IBM Sets Record in Magnetic Tape Data Density
Staff Reporter -- Electronic News, 5/16/2006
IBM researchers claimed a world record in data density on linear magnetic tape today, packing data onto a test tape at a density of 6.67 billion bits per square inch -- more than 15 times the data density of current industry standard magnetic tape products.
The results, say IBM, indicate that magnetic tape data storage, one of the computer industry’s oldest means of storage, should be able to maintain its cost advantage over other technologies while providing increased capacity for years to come.
The researchers at IBM's Almaden Research Center in San Jose, Calif., achieved the results with several new data-recording technologies and through work with Fuji Photo Film Co. Ltd. of Japan to develop a next-generation dual-coat magnetic tape capable of storing high-density data. The Almaden researchers also developed technologies to improve the capabilities of read-write heads -- specifically magnetic tape technology that for the first time employs the sensitive giant-magnetoresistive head materials and structures used to sense very small magnetic fields in hard disk drives -- and the methods for positioning the heads and handling the tape to allow data tracks one-tenth as wide as in current products. Scientists from IBM's Zurich Research Laboratory further developed a new coding method that improved the accuracy of reading the tiny magnetic bits.
IBM expects that when these new technologies and tape become available in products in about five years, a cartridge the size of an industry-standard Linear Tape Open (LTO) tape cartridge could hold up to 8 trillion bytes (terabytes) of uncompressed data -- 20 times the capacity of today's LTO-Generation 3 cartridge and equivalent to the text in 8 million books. This will become more valuable, IBM believes, as such acts as Sarbanes-Oxley continue to demand storage for large, infrequently used volumes of data.
"With analysts projecting tape automation revenue to grow 8 percent annually through 2011, our customers are storing increasing amounts of data to manage their enterprises and to address the compliance requirements of laws such as the Sarbanes-Oxley Act of 2002 and the Health Insurance Portability and Accountability Act of 1996,” said Cindy Grossman, VP of IBM Tape Storage Systems, in a statement. “Greater data density and cartridge capacity enables them to store more data in less space, helping to keep magnetic tape as the most cost-effective form of data storage."
The claims today outdo IBM’s previous 2002 storage demonstration, when the company broke records by placing a terabyte of data onto a single 3592-sized cartridge at a density of 1 billion bits per square inch.

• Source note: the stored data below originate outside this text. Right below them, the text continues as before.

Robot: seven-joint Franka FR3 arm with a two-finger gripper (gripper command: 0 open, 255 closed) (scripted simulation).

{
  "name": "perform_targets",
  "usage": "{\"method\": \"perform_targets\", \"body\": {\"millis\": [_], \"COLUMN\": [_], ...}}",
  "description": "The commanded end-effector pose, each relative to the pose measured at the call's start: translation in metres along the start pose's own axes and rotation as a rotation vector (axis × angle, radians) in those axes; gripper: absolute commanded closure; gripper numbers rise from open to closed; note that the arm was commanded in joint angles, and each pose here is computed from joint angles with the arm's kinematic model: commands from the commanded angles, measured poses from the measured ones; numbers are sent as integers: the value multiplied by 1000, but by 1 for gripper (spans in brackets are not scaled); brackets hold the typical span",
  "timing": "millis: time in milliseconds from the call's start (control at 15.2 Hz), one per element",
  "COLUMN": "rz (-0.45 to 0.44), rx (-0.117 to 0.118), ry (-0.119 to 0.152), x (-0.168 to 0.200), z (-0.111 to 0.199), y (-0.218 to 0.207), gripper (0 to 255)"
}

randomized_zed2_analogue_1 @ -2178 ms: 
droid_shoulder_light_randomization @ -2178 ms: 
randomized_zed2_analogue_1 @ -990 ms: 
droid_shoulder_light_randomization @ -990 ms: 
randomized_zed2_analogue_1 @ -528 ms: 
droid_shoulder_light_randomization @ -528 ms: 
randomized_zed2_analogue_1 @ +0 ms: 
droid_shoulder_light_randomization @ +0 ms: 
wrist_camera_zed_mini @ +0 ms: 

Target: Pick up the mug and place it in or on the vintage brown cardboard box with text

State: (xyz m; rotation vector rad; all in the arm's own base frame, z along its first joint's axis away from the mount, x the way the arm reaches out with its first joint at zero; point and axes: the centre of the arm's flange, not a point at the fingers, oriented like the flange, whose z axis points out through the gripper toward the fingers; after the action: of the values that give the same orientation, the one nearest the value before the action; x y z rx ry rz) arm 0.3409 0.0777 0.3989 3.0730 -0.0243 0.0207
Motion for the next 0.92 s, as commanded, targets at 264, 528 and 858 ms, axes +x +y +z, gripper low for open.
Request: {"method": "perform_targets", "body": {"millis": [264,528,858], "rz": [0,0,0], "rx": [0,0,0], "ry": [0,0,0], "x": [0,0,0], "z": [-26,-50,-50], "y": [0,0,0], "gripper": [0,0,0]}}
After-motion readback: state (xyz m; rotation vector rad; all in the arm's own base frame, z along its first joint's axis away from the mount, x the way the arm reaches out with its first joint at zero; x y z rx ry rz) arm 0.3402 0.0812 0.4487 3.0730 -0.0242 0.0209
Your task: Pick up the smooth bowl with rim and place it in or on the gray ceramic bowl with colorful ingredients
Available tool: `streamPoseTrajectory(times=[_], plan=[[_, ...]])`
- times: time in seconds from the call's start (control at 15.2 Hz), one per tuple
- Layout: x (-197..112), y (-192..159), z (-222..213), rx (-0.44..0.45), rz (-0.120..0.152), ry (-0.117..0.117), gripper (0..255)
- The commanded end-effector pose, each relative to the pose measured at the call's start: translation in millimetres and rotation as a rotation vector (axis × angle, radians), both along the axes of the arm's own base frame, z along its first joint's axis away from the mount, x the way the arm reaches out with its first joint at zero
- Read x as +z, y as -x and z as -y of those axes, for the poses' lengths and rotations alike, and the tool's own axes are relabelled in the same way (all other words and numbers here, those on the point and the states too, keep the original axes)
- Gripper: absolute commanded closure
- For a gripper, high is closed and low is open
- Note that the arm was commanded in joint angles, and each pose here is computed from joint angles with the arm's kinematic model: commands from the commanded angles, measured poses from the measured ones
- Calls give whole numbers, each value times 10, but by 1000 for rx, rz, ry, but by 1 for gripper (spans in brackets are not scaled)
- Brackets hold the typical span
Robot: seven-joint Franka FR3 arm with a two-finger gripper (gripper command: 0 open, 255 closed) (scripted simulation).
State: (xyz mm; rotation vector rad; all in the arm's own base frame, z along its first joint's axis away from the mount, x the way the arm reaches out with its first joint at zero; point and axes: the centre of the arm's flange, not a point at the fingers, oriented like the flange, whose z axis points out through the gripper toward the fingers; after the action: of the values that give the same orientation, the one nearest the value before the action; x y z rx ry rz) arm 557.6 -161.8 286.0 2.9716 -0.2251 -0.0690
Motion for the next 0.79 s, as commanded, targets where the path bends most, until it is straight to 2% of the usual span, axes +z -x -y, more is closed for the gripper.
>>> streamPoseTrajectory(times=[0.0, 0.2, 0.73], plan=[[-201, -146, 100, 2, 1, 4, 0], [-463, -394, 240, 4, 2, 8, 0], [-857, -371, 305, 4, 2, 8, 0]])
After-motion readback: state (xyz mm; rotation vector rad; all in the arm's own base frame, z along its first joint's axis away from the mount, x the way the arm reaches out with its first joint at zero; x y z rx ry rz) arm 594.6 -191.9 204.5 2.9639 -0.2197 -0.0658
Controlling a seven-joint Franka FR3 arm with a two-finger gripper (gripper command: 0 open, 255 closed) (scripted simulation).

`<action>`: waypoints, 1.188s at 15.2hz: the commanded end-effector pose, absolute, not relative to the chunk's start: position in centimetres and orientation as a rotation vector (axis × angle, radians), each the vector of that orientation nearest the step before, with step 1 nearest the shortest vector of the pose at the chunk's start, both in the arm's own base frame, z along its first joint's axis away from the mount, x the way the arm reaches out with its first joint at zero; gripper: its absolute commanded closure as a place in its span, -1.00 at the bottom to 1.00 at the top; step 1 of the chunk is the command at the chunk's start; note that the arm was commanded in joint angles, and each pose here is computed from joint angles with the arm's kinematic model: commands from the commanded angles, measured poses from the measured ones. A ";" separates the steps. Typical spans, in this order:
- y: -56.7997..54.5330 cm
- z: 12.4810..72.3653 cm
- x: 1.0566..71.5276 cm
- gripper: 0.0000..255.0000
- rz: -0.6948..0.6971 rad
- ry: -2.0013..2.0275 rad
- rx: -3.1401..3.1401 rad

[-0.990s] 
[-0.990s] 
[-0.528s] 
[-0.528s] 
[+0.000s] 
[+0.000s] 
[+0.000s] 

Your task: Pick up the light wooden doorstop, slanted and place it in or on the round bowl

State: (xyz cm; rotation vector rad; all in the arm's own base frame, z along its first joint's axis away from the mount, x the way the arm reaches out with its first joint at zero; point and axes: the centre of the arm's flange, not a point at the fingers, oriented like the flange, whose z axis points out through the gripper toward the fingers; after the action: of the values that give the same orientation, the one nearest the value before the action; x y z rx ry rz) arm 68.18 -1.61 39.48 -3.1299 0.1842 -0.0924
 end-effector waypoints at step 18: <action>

"This demonstration confirms IBM's continued leadership in magnetic tape technology," said Spike Narayan, senior manager of advanced technology concepts at IBM Almaden. "This is a major milestone in our program and gives magnetic tape the density boost that we gave hard-disk drives in the 1990s."
The demonstration was performed at product-level tape speeds (4 meters per second) and achieved error rates that should be correctable, using advanced error-correction techniques, to meet IBM's specification for its LTO-3 products, the company said.